_Exercise objective_
This exercise needs the listing below duplicated exactly.

_Data_
<<<<

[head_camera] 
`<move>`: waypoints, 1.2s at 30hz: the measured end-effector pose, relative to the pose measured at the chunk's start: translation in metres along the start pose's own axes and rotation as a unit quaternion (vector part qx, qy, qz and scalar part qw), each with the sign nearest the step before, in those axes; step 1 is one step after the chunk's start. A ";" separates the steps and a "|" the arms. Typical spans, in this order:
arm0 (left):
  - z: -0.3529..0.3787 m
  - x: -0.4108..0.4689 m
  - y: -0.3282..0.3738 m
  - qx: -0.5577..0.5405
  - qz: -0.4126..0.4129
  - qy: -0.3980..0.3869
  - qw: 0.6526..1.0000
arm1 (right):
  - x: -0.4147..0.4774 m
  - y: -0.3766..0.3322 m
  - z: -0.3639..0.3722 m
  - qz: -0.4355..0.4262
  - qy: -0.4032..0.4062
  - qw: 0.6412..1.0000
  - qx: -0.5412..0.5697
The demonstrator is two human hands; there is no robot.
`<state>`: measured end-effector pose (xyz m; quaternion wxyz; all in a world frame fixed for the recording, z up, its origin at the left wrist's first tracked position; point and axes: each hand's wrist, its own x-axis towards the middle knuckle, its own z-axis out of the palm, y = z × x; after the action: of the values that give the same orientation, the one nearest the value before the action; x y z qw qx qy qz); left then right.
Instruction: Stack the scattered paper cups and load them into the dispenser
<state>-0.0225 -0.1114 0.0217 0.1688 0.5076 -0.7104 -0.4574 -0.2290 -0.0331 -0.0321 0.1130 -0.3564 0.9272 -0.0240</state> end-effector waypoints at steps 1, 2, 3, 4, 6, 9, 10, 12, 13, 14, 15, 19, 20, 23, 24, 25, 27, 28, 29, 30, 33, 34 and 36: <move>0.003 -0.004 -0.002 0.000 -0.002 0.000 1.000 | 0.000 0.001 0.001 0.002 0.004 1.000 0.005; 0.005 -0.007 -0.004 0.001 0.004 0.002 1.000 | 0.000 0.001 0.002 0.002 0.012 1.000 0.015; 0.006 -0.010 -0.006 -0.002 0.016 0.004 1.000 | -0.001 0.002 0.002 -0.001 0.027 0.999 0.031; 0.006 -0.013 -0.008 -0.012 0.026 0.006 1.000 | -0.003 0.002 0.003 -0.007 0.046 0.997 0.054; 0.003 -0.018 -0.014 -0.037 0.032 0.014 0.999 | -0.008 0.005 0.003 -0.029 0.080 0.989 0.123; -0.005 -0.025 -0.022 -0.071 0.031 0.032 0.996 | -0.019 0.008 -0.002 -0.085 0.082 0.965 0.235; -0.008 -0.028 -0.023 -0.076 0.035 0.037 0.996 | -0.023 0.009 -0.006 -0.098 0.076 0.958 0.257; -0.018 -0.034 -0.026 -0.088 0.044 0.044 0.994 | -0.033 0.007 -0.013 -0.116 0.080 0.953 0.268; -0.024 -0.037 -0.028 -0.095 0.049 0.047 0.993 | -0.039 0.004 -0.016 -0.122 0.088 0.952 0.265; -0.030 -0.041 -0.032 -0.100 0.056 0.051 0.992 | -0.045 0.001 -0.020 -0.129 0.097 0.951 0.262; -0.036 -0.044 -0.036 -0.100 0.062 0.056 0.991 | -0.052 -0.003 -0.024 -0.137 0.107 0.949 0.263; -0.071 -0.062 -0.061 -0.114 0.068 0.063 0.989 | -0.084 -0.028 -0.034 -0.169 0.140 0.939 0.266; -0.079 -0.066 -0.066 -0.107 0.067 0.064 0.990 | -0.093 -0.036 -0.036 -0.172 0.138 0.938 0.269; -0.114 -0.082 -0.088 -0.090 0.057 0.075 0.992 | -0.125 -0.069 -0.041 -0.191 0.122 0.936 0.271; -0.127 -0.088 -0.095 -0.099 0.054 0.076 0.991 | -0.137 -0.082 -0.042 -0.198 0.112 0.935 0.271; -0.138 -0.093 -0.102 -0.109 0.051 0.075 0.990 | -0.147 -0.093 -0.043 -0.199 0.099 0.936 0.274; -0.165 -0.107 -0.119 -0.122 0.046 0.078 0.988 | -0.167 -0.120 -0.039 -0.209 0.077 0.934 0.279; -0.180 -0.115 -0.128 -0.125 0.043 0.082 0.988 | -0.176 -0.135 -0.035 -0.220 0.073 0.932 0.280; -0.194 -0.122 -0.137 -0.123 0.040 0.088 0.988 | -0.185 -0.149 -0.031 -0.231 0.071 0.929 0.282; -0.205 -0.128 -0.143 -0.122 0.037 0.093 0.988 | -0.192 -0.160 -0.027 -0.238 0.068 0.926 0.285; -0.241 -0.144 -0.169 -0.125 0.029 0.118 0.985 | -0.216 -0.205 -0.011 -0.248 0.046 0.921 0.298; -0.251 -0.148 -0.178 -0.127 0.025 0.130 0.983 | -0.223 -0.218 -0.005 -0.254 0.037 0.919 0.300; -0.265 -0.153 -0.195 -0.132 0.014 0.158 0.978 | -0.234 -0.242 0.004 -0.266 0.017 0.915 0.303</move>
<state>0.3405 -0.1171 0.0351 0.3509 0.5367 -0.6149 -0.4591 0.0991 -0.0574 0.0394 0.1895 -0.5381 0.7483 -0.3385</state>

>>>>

_Solution_
[head_camera] 
`<move>`: waypoints, 1.2s at 30hz: the measured end-effector pose, relative to the pose measured at the chunk's start: translation in metres along the start pose's own axes and rotation as a unit quaternion (vector part qx, qy, qz and scalar part qw), each with the sign nearest the step before, in those axes; step 1 is one step after the chunk's start. A ";" separates the steps and a "|" the arms. Typical spans, in this order:
arm0 (left):
  - z: -0.3529..0.3787 m
  - x: -0.4108..0.4689 m
  - y: -0.3282..0.3738 m
  - qx: -0.5577..0.5405
  - qz: -0.4126..0.4129
  - qy: -0.3980..0.3869
  - qw: 0.6526..1.0000
arm1 (right):
  - x: -0.4147..0.4774 m
  - y: -0.3766..0.3322 m
  - z: -0.3639..0.3722 m
  - qz: -0.4355..0.4262
  - qy: -0.4032..0.4062
  - qw: 0.6412..1.0000
  - qx: -0.5412..0.5697
The demonstrator is two human hands; there is no robot.
`<state>`: measured end-effector pose (xyz m; quaternion wxyz; all in a world frame fixed for the recording, z up, its origin at the left wrist's first tracked position; point and axes: each hand's wrist, its own x-axis towards the middle knuckle, its own z-axis out of the palm, y = z × x; after the action: of the values that give the same orientation, the one nearest the value before the action; x y z qw qx qy qz); left then right.
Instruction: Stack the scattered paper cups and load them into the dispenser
<state>-0.0225 -0.1114 0.0217 0.1688 0.5076 -0.7104 -0.4574 -0.2290 -0.0331 -0.0321 0.1130 -0.3564 0.9272 -0.0240</state> end-effector waypoints at steps 1, 2, 3, 4, 6, 9, 10, 12, 13, 14, 15, 19, 20, 23, 24, 25, 27, 28, 29, 30, 33, 34 and 36: <move>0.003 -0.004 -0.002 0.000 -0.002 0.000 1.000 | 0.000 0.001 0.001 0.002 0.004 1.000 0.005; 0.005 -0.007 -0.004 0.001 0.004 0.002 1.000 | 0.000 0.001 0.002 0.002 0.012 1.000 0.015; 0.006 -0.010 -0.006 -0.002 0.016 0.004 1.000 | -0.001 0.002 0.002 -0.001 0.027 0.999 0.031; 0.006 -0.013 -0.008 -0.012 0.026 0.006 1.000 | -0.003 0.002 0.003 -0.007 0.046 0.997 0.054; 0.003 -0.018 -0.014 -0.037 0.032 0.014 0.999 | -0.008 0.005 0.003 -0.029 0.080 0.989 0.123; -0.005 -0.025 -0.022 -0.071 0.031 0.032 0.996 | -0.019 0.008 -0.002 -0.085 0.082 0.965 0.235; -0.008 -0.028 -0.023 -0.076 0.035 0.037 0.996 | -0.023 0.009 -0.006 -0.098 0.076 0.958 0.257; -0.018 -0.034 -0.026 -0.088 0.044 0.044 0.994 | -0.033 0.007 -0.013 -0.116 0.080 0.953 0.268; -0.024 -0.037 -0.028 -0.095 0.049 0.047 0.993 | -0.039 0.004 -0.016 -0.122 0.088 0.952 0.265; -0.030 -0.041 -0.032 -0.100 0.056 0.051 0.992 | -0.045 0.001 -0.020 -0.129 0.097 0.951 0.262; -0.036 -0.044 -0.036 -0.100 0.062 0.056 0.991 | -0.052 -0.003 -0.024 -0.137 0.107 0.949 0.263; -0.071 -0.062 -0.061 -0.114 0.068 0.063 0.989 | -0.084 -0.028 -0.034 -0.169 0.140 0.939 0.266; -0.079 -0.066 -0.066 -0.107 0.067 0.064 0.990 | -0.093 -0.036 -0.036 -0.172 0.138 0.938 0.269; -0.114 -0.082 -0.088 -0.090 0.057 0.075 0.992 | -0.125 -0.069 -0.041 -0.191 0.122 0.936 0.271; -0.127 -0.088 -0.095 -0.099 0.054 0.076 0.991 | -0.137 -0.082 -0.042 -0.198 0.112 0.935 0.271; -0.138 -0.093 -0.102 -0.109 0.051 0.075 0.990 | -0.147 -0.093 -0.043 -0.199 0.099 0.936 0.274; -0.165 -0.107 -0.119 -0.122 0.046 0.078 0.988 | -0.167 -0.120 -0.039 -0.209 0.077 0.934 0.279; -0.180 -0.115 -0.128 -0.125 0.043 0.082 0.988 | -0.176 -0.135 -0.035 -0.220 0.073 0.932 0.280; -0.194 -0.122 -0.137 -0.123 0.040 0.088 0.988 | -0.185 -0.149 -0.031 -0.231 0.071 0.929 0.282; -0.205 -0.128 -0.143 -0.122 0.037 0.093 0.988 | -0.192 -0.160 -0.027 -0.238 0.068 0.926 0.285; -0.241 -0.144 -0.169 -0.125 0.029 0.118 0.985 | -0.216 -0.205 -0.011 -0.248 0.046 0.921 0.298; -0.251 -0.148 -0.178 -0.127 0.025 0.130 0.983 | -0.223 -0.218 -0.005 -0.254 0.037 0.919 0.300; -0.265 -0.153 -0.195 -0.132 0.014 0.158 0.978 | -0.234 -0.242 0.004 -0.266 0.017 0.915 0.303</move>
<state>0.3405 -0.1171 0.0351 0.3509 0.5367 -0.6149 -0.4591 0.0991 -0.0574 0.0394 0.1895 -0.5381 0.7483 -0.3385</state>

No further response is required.